What you need to do:
Go through the lines below and copy any that hold the string "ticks".

Raw data:

★ ★ ★ ★ ★ ★ ★

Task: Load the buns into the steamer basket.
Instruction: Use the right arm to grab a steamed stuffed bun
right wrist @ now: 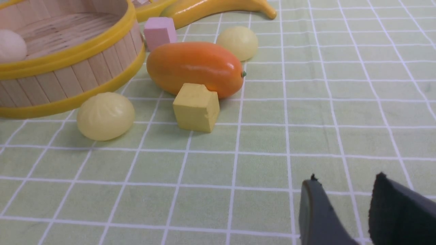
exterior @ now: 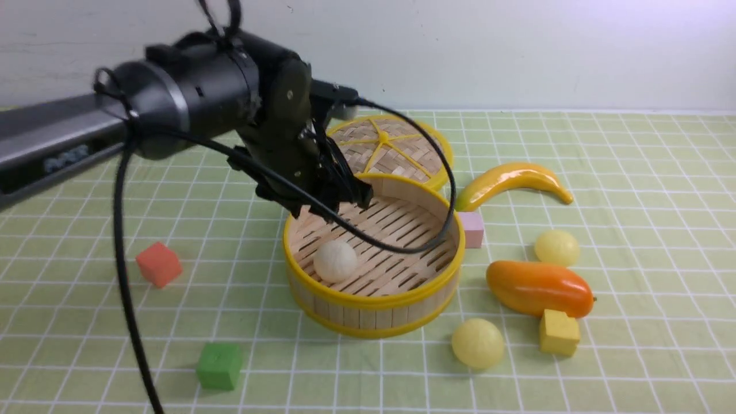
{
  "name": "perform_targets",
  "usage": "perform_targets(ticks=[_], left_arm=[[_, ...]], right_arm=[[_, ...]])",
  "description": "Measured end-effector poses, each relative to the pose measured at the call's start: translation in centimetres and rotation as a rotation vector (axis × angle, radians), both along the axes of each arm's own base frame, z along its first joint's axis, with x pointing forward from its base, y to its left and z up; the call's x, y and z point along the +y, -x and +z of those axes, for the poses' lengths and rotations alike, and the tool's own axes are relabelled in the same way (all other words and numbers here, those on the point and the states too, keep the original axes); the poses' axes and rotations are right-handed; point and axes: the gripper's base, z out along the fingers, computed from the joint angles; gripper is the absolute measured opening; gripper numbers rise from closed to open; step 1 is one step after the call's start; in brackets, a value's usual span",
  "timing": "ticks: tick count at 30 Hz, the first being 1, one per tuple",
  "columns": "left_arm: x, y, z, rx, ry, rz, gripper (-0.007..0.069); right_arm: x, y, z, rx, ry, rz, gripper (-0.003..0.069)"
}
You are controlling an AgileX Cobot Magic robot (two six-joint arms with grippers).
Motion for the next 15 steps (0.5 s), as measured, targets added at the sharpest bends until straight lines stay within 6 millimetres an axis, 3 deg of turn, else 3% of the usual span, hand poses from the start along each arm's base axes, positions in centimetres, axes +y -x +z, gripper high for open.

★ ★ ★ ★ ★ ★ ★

Solved exercise:
  "usage": "perform_targets(ticks=[_], left_arm=[[_, ...]], right_arm=[[_, ...]])",
  "timing": "ticks: tick count at 30 Hz, the first being 1, one per tuple",

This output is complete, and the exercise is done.